## Try it
Retype exactly the lines from the line with "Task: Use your" to the end of the data, keeping both boundary lines.

## Data excerpt
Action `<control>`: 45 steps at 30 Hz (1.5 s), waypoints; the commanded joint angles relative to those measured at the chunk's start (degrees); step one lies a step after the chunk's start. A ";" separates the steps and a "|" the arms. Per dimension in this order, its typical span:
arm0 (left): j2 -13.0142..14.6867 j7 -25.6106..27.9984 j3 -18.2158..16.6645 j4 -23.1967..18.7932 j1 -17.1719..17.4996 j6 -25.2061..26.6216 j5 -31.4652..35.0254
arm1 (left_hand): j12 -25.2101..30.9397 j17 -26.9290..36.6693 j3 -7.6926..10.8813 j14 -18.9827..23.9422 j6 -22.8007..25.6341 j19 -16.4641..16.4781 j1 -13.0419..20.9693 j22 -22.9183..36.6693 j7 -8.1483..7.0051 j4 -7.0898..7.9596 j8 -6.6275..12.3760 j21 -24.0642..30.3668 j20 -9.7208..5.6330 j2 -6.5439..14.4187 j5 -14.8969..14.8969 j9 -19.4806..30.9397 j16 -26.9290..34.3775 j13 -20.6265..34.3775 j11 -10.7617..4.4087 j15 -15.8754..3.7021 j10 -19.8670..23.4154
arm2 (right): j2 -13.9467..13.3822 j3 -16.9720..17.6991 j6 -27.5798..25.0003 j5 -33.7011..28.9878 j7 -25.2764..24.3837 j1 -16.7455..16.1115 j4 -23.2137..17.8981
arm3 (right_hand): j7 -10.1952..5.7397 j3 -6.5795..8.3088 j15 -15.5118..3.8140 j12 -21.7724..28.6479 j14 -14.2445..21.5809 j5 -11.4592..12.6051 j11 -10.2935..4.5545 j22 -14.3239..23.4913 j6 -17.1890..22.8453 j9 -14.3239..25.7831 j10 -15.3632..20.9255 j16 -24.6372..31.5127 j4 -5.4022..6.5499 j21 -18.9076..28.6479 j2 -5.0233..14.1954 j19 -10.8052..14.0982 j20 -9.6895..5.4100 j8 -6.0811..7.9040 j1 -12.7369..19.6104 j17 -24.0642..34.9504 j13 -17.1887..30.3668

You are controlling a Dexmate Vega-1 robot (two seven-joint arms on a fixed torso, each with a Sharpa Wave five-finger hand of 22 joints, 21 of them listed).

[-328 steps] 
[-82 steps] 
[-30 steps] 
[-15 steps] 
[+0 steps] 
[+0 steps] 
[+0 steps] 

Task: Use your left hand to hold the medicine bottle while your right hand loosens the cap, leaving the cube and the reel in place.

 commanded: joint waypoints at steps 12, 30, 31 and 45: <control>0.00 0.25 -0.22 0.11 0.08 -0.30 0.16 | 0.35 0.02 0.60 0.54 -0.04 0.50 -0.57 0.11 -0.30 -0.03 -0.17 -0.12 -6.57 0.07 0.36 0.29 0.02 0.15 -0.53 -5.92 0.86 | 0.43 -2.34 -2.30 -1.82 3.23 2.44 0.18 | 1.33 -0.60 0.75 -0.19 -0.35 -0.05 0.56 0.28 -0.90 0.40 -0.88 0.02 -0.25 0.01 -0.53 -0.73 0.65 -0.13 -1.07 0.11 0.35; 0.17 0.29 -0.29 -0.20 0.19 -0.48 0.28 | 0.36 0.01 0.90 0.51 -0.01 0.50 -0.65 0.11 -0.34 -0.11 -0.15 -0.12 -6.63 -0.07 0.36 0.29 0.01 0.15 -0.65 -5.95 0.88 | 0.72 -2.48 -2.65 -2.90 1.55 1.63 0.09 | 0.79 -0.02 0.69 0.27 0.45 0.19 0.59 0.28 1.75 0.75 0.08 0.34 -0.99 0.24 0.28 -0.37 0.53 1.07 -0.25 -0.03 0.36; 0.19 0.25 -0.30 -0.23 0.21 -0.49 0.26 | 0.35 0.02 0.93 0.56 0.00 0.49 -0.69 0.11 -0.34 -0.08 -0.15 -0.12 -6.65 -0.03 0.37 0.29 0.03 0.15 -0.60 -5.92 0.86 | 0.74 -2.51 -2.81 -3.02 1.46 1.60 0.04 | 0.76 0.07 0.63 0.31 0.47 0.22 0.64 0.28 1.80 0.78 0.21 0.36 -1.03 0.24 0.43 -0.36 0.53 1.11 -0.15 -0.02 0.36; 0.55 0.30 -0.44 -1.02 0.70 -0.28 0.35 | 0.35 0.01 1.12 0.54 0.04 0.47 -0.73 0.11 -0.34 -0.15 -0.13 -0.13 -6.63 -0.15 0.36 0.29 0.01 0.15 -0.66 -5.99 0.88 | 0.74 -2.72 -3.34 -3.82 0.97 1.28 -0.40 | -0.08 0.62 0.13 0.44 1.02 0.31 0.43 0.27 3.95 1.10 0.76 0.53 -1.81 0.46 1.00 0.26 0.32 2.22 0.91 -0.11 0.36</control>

## Completed exercise
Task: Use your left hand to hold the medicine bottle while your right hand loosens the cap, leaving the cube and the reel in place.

 commanded: joint waypoints at steps 12, 30, 31 and 45: <control>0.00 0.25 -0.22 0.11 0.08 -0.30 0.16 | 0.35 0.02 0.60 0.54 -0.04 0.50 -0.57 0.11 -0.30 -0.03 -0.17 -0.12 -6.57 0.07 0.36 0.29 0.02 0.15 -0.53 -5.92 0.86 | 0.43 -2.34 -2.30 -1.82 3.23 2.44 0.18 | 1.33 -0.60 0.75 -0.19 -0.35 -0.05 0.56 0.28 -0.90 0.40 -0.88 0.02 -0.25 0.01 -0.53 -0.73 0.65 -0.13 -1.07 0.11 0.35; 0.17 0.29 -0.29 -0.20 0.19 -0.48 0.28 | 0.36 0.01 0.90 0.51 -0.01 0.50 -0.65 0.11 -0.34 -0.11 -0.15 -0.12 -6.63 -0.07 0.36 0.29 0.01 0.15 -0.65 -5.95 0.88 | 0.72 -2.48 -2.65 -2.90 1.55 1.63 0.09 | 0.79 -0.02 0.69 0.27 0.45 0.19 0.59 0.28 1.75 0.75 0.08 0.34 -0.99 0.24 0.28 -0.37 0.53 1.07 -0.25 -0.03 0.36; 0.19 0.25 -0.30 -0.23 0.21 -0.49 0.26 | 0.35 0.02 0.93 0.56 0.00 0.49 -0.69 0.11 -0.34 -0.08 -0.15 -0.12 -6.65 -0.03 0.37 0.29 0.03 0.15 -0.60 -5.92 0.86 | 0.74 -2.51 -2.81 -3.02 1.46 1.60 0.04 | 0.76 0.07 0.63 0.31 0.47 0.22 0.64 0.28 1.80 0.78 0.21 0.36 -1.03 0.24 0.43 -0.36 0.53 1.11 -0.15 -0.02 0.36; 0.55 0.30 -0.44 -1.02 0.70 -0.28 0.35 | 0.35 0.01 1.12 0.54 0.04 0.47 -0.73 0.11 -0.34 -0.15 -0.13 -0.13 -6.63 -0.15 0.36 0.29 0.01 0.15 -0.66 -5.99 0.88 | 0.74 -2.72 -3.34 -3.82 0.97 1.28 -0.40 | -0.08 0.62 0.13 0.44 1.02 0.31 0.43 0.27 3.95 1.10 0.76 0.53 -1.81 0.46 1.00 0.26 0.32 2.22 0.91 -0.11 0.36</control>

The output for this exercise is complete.